Réuni en visioconférence le 7 septembre, le Conseil de convergence a demandé à la Commission régionale de convoquer rapidement le groupe de travail présidentiel. Cette instance doit accélérer les décisions encore nécessaires au projet. Le lancement de l’ECO en 2027 demeure ainsi l’échéance retenue, mais sa mise en œuvre doit avancer progressivement selon le niveau de préparation des États.
Des critères économiques encore difficiles à respecter
La réunion a porté sur la convergence macroéconomique, c’est-à-dire le rapprochement des indicateurs économiques des pays appelés à partager la même monnaie. Dans la Zone monétaire de l’Afrique de l’Ouest, aucun État n’a rempli les quatre critères primaires en 2025. Le taux de conformité est néanmoins passé de 41,7 % en 2024 à 45,8 % en 2025, tandis que les critères secondaires ont atteint 91,7 %.
Au Liberia, le ministre des Finances Augustine Kpehe Ngafuan a indiqué que trois critères primaires sur quatre avaient été respectés en 2025. L’inflation reste le point de non-conformité signalé pour ce pays, après le respect des exigences liées au déficit budgétaire, au financement monétaire du déficit et aux réserves extérieures.
Ces éléments ont été examinés après les travaux du Comité des gouverneurs des banques centrales de la CEDEAO, réuni le 4 septembre, et d’une rencontre technique tenue du 31 août au 2 septembre. Beninwebtv rapporte que le Conseil considère l’échéance de 2027 comme atteignable malgré les différences persistantes entre les économies régionales.

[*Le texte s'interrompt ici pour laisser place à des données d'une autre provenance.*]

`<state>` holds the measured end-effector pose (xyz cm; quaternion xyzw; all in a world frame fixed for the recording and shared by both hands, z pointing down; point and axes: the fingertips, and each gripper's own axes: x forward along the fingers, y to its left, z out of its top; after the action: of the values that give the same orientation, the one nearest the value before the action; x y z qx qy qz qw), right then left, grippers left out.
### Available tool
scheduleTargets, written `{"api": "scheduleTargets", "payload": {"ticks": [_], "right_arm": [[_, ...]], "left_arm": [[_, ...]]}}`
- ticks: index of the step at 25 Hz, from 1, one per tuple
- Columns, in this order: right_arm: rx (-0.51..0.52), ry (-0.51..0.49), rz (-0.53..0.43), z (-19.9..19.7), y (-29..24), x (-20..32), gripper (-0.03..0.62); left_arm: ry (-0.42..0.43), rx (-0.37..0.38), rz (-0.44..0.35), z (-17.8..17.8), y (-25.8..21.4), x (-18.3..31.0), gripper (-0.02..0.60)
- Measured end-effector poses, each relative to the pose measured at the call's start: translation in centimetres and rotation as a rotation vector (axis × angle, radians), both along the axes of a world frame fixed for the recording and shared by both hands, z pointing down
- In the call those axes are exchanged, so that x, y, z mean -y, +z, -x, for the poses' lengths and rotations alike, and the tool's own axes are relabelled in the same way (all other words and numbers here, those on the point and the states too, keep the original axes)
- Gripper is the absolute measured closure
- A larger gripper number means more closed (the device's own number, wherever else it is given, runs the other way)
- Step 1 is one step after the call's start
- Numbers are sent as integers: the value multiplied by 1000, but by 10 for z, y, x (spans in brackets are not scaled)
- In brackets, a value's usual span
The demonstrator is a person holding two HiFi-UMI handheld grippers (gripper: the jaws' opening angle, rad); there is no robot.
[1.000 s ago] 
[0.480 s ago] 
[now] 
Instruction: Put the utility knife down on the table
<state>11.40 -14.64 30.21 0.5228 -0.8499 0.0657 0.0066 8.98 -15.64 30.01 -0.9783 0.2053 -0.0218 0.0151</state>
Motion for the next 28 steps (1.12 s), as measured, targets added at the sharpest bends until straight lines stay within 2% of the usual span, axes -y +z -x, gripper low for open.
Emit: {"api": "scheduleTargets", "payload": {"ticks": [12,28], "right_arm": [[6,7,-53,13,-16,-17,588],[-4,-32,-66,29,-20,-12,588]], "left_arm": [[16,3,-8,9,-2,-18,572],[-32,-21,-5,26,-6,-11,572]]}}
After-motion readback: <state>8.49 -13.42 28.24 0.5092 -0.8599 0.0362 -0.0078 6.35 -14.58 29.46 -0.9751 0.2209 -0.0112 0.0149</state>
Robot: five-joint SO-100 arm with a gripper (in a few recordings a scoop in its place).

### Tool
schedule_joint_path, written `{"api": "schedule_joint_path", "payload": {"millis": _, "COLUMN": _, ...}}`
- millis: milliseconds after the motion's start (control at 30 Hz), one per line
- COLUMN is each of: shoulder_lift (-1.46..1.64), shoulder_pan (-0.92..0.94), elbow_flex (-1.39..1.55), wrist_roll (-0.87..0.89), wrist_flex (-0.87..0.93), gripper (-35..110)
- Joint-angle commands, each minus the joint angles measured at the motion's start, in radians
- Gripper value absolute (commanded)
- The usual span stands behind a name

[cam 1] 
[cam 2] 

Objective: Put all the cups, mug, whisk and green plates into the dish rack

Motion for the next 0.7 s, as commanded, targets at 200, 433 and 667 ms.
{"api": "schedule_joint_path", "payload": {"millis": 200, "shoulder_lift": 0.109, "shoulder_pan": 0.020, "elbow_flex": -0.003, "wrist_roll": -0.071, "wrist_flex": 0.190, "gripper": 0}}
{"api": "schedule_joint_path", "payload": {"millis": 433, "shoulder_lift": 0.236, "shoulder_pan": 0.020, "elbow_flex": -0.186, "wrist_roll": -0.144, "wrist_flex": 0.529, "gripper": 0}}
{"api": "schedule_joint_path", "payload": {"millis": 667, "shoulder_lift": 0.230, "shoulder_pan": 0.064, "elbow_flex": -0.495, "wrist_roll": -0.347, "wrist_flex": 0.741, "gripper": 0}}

Le projet doit réduire les coûts de change, faciliter les échanges entre les pays et renforcer leur intégration économique. La CEDEAO poursuit aussi le développement d’un système régional de paiement et de règlement destiné à rendre les infrastructures financières plus compatibles entre elles.
En juillet 2026, la Guinée avait été acceptée pour intégrer la Task Force présidentielle chargée du suivi du processus.